Getting started

R

R is a statistical programming language widely used in the data science field.

R provides a record of your analysis

R uses scripts to record which steps you take during your analysis. Although this might initially take longer to learn than pointing and clicking your way through some other software, it makes it much easier to go back to your analysis in the future and re-do or adjust it, if needed. An added benefit is that it enables you to make comments as to why you’ve done certain steps in your analysis.

Reproducibility

It’s the latest buzz-word in science and for good reason! Using R to record every step of your analysis and linking this to the original raw data that you used to do the analysis allows people to reproduce your work. This may very well be your future self!

This kind of record also enables other people to decide for themselves if the choices you’ve made in the analysis are reasonable and allows them (and yourself) to spot any mistakes.

For those of you who work in academia there is an added advantage. An increasing number of journals and funding bodies now require you to deposit your raw data and the analysis that led to your conclusions. Knowing how to use R can really be a benefit here.

Even news agencies, such as the BBC Shared Data Unit now make the underlying analysis of many of their news items available, many of which are performed in R. With the onset of “fake news”, more and more people are expecting transparency!

RStudio

When opening RStudio you’re greeted with the following screen (note that this may look different on your computer, depending on your operating system and colour scheme):

There are three panels visible at this stage, clock-wise:

Console. The console can be used to execute code in directly.
Environment. This displays all the data that is loaded into R’s memory.
Files/Plots/Packages/Help/Viewer. These tabs show the Files in your directory, any Plots you have created, Packages that are installed, a Help function and a Viewer pane that can be used for local web content.

A bit more about the console. Although it can be useful to execute code directly (in the case of one-off actions, such as the installation of packages) you will want to save your code most of the time so you can share it or refer back to it later. In that case it’s good to start a script to write the code in.

To start a new script go to File -> New File -> R Script. Your new screen will look something like this, with a new panel appearing in the top right corner:

Data organisation

Working directory

You might have noticed that the bottom right panel contains five different tabs, one of which is called Files. In our example it shows the current working directory. The concept of a working directory is very important one. When we’re working on a project, it is good practice to keep all the data, scripts, images and any other files contained in a single folder. This single folder we call the working directory and it allows us to use relative paths in scripts as opposed to absolute paths.

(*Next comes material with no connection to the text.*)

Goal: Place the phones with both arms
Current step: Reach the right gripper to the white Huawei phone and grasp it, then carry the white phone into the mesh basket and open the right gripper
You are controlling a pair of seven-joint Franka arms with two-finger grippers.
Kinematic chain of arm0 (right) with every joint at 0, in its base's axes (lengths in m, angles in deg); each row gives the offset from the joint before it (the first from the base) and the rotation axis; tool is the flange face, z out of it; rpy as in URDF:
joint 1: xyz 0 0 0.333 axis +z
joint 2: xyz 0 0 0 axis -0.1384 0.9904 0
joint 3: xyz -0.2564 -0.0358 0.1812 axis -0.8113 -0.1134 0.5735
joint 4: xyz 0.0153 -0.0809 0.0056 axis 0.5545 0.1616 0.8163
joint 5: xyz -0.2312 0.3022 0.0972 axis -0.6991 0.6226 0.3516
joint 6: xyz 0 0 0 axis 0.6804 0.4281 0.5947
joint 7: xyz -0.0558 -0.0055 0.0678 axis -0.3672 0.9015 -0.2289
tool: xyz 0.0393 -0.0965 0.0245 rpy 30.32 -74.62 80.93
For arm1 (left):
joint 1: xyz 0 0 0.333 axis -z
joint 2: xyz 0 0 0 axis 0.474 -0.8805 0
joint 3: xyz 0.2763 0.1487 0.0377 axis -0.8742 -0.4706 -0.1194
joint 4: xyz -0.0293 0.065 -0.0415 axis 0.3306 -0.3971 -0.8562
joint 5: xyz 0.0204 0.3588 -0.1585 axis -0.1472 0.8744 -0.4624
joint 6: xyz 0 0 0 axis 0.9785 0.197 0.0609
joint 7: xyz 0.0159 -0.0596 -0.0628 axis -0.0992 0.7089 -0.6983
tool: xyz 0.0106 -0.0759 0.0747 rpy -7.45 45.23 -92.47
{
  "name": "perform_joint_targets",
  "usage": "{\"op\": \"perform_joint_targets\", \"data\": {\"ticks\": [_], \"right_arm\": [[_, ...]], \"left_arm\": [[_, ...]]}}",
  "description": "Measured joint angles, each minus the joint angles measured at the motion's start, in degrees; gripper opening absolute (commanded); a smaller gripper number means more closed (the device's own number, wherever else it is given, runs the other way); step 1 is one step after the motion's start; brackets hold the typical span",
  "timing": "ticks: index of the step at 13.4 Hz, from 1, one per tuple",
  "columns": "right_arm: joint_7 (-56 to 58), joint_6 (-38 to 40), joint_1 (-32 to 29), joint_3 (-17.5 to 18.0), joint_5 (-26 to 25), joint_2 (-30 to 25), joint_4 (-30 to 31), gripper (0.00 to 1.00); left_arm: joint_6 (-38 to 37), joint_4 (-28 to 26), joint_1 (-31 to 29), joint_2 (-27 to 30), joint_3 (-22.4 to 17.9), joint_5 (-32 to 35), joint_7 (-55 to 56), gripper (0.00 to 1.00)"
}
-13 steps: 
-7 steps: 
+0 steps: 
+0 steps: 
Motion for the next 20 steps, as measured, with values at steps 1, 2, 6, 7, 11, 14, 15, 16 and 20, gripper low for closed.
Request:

Relative path: data/raw/gapminder.csv

Absolute path: C:/Users/Admin/Documents/R/Projects/2020_example/data/raw/gapminder.csv

The beauty of using relative paths is that you can move the working directory folder to any location you like and all the references and links in the scripts will continue to work. Hard coding absolute paths is always a bad idea because it makes it much harder to share your code because it is all linked to a specific directory on your computer.

Directory structure

Apart from using a working directory it also pays off to think about how to organise your files within it. In this example the working directory is called 2020_example and it contains several other directories to organise our files:

the data folder contains a raw and processed sub-folder. This is often a good idea, because you want to make sure you never overwrite your original, raw data. Any analyses can always be repeated (save your script!) and the output of them can go into the processed data folder.
the documents folder contains documents that are relevant to the project.
the figures folder can contain sub-folders to separate quick exploratory plots and publication-quaility figures.
the notebooks folder can contain your R Markdown files in which you explore your data in detail.
a scripts folder contains all the scripts used in the final analyses. It often helps to order them and name them consistently, such as 01-read_data.R, 02-clean_data.R, 03-exploratory_analysis.R etc. It’ll save you a lot of headache when trying to find things back in the future!

The working directory also contains a file named 2020_example.Rproj. This is a file that is created by RStudio and when you open that it automatically opens RStudio in a new session and sets the working directory to where this Rproj file is located. Useful! To create your own R project, go to File -> New Project.

Note: You can create new directories by clicking on the New Folder button or by creating them directly in your file browser.

It is good practice to avoid any spaces in your directory names because these names can create issues when used in code. Instead, you can use the underscore.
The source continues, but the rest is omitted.